TASK INSTRUCTIONS. Beginning at the top of the data below, write out every line exactly until you reach the line with "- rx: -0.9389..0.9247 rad", and include that line.

* * * *

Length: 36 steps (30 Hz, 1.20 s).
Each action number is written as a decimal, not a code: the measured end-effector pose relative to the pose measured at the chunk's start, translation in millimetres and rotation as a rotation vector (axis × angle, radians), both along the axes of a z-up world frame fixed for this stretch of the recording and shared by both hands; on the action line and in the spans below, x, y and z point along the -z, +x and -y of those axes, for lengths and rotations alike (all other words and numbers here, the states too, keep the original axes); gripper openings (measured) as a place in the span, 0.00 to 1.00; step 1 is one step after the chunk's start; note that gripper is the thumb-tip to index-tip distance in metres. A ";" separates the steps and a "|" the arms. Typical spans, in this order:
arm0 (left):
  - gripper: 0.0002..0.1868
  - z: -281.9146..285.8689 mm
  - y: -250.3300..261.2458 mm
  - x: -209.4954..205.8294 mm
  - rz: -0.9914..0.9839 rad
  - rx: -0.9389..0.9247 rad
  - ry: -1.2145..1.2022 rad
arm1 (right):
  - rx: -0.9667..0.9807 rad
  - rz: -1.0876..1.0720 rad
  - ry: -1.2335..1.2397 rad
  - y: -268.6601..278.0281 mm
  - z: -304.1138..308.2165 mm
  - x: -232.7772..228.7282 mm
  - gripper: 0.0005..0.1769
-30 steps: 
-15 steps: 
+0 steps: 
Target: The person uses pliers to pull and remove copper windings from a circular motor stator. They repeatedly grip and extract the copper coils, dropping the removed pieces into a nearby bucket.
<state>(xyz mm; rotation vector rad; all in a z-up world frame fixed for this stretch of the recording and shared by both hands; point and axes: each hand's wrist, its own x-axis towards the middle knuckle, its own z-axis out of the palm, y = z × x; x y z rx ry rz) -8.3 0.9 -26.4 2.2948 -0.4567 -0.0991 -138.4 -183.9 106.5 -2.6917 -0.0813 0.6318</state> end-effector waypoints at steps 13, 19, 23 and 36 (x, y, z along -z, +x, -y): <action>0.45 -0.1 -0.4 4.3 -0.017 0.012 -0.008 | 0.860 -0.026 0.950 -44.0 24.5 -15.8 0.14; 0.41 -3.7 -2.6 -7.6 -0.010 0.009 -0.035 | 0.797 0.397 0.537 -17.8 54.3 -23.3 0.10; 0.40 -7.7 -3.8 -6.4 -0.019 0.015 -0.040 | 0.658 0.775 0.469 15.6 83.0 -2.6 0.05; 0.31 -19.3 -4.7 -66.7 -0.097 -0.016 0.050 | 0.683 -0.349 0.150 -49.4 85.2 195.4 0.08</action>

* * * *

SOLVED PROBLEM.
Length: 36 steps (30 Hz, 1.20 s).
Each action number is written as a decimal, not a code: the measured end-effector pose relative to the pose measured at the chunk's start, translation in millimetres and rotation as a rotation vector (axis × angle, radians), both along the axes of a z-up world frame fixed for this stretch of the recording and shared by both hands; on the action line and in the spans below, x, y and z point along the -z, +x and -y of those axes, for lengths and rotations alike (all other words and numbers here, the states too, keep the original axes); gripper openings (measured) as a place in the span, 0.00 to 1.00; step 1 is one step after the chunk's start; note that gripper is the thumb-tip to index-tip distance in metres. A ";" separates the steps and a "|" the arms. Typical spans, in this order:
arm0 (left):
  - gripper: 0.0002..0.1868
  - z: -281.9146..285.8689 mm
  - y: -250.3300..261.2458 mm
  - x: -209.4954..205.8294 mm
  - rz: -0.9914..0.9839 rad
  - rx: -0.9389..0.9247 rad

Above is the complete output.